Expression des „Macrophage migration Inhibitory Factor“ (MIF) im humanen Fettgewebe und dessen Regulation

Hintergrund: Der „macrophage migration inhibitory factor“ (MIF) ist ein wichtiger Mediator im inflammatorischen Geschehen. Wegen seiner Aktivität die Migration von Macrophagen zu inhibieren, wird er in Zusammenhang gebracht mit der Anhäufung von Immunzellen in Geweben. Deswegen untersuchten wir ob humane Adipozyten MIF produzieren.

Methoden: Wir untersuchten humane Fettgewebsproben aus unterschiedlichen Depots. Fettvorläuferzellen wurden unter serum-freien Bedingungen zu Fettzellen differenziert, sowie frisch isolierte reife Fettzellen direkt für Experimente verwendet. Die MIF-Expression wurde mittels qPCR, ELISA und Immunocytochemie untersucht.

Ergebnisse: Humane Adipozyten sezernierten MIF in einer differenzierungsabhängigen Weise mit einem Sekretionsmaximum an Tag 12. Konstante MIF mRNA-Mengen konnten während der Differenzierung nachgewiesen werden. Die Immuncytochemie zeigte, dass MIF bereits in unverfetteten Zellen nachweisbar ist, die Differenzierung jedoch zu einer deutlichen Signalverstärkung führt. Frisch isolierte Fettzellen aus subkutanen, omentalen und mammären Fettgewebsdepots sezernierten bis zu 10.000 pg/ml/24h MIF. Mammäre Depots zeigten jedoch eine etwa 10fach geringere MIF-Freisetzung ins Kulturmedium im Vergleich zu den beiden anderen Depots. Es zeigte sich, dass die MIF Produktion positiv mit dem Spender-BMI assoziiert war.

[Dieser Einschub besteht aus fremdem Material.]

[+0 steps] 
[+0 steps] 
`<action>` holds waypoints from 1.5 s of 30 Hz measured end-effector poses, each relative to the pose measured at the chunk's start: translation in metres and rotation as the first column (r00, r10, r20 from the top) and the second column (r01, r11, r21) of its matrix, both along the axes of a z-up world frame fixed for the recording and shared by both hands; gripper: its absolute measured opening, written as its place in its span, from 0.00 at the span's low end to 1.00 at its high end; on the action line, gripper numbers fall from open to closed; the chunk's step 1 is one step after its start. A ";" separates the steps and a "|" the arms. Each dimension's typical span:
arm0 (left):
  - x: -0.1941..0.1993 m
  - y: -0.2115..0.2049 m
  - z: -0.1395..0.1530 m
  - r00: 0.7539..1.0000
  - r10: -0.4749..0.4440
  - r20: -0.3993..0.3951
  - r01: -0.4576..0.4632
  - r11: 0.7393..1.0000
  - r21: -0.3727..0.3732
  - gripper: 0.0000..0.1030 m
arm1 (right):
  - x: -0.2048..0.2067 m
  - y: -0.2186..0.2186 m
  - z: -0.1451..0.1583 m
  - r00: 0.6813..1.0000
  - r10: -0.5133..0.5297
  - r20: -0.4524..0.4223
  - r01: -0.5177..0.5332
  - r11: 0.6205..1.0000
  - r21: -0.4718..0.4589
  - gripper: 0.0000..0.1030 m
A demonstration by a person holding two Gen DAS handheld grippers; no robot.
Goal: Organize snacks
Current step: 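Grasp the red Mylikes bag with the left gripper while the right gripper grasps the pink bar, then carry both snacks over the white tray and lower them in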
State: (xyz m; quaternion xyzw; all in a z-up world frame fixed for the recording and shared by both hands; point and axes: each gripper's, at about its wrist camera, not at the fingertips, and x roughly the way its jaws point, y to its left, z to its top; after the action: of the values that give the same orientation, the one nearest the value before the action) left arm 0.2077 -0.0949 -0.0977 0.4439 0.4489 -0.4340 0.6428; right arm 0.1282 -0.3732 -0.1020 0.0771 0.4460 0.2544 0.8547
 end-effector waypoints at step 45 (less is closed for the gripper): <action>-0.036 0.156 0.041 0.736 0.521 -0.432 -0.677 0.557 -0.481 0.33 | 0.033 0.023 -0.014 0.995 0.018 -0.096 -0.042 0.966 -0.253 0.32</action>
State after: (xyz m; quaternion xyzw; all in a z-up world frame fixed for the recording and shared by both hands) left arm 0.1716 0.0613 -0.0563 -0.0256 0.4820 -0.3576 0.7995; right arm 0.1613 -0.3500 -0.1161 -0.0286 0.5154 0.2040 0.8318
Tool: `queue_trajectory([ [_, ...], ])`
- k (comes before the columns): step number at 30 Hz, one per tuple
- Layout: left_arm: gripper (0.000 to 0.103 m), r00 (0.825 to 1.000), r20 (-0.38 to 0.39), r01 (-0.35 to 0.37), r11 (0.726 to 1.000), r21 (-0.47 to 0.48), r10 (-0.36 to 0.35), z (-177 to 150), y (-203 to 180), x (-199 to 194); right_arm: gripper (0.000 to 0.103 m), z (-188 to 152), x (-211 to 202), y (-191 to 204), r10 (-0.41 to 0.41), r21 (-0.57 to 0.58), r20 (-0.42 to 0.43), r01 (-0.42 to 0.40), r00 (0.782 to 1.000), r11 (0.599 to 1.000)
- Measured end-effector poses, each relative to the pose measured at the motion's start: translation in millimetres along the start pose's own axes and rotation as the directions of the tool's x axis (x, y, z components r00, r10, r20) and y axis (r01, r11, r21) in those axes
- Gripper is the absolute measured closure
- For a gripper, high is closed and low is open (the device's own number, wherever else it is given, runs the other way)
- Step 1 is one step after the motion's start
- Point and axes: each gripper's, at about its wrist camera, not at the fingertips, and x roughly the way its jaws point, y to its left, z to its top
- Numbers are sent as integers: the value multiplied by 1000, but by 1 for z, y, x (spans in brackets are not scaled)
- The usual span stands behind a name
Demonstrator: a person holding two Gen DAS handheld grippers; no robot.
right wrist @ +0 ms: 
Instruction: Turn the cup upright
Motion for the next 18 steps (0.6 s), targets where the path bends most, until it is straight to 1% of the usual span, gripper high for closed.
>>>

Die MIF-Sekretion wurde nicht durch LPS, IFN-γ oder IL-4 reguliert.

Zusammenfassung: Humane Präadipozyten und reife Fettzellen aus verschiedenen Depots sezernieren konstitutiv MIF. Die Sekretion ist dabei positiv mit dem Spender-BMI assoziiert. MIF könnte ein Kandidat sein, der die beobachtete Makrophageninfiltration im humanen Fettgewebe vermittelt.